15 Temmuz gecesi FETÖ, 112 Acil Çağrı sistemi üzerinden kritik koordinatları kullanarak darbe girişiminde bulundu. Ekrem İmamoğlu'nun İBB'deki dijital veri tabanı üzerindeki gizli hedefleri ve Melih Geçek'in rolü dikkat çekiyor.
2002 yılında Türkiye'de ilk kez kurulan uydu takip sistemi, 112 Acil Çağrı sistemi için önemli bir adım oldu. Proje, Ankara'daki yolların GPS ile haritalandırılmasıyla başladı. Sağlık Bakanı Recep Akdağ, bu sistemi ziyaret ettiğinde, sistemin potansiyelini fark etti. Bu sistem, acil durumlarda hızlı müdahale için kritik bir araç haline geldi.
2003 yılında, ABD'nin Irak'a müdahale hazırlıkları sırasında, bu sistemin önemi daha da arttı. Tezkerenin reddedilmesinin ardından, 112 Acil Çağrı merkezi, GPS uydusunun yer değiştirmesiyle kritik bir durumu tespit etti. Bu durum, Türk Silahlı Kuvvetleri'nin hızlı bir şekilde teyakkuza geçmesine neden oldu.
FETÖ, 15 Temmuz gecesi darbe girişiminde bulunurken, 112 Acil Çağrı merkezi verilerini kullanarak hedeflerini belirledi. Bu durum, FETÖ'cü subayların darbe planlarını gerçekleştirmelerine olanak tanıdı. 112'nin sağladığı koordinatlar, bombalanacak yerlerin nokta atışı ile belirlenmesine yardımcı oldu.
Bu süreçte, FETÖ'nün 112 Acil Çağrı sistemini nasıl ele geçirdiği ve bu sistemin nasıl kullanıldığı önemli bir konu haline geldi. FETÖ'cülerin bu verileri kullanarak gerçekleştirdiği eylemler, Türkiye'nin güvenliği açısından büyük bir tehdit oluşturdu.
Son dönemde İBB'nin dijital veri tabanının kopyalanması, Ekrem İmamoğlu'nun gizli hedefleri ile ilişkilendirildi. İmamoğlu, İBB'nin veri tabanının kopyalanması talimatını verirken, Melih Geçek'in bu süreçteki rolü dikkat çekti. Geçek, İBB'nin dijital verilerine erişim sağlayan kritik bir isim olarak öne çıktı.
İBB'nin dijital verilerinin yabancı bir şirkete devredilmesi, Türkiye'nin güvenliği açısından endişe verici bir durum olarak değerlendirildi. Bu durum, İstanbulluların kişisel verilerinin tehlikeye girmesine neden oldu. İmamoğlu'nun bu süreçteki tutumu, kamuoyunda tartışmalara yol açtı.
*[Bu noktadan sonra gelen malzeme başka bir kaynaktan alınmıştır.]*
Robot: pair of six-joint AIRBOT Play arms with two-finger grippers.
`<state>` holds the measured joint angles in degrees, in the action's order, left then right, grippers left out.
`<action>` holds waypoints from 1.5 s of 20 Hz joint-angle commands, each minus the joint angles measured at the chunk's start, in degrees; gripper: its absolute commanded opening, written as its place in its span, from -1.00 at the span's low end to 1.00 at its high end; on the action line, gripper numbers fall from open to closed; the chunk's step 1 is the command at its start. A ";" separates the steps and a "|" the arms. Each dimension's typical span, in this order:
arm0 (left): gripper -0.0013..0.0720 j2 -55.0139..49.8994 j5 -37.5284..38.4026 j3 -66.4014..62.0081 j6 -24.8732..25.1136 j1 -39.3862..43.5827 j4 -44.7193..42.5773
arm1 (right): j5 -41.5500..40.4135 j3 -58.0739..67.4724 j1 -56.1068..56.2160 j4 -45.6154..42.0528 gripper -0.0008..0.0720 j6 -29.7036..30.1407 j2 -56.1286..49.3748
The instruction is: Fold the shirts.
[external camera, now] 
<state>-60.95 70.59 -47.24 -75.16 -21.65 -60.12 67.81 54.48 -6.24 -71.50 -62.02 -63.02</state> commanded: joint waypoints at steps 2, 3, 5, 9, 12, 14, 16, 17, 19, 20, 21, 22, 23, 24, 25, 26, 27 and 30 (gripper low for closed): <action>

FETÖ'nün 15 Temmuz'daki stratejisi, 112 Acil Çağrı sistemi üzerinden yürütüldü. Bu durum, Türkiye'nin güvenliği açısından ciddi bir tehdit oluşturdu. Ekrem İmamoğlu'nun İBB'deki dijital veri tabanı üzerindeki gizli hedefleri ve Melih Geçek'in rolü, bu süreçte dikkat çekici bir şekilde öne çıktı.
Sonuç olarak, 15 Temmuz darbe girişimi ve sonrasındaki gelişmeler, Türkiye'nin dijital güvenlik stratejilerinin gözden geçirilmesi gerektiğini gösteriyor. İBB'nin dijital verilerinin korunması, gelecekte benzer tehditlerle karşılaşmamak için kritik bir öneme sahip.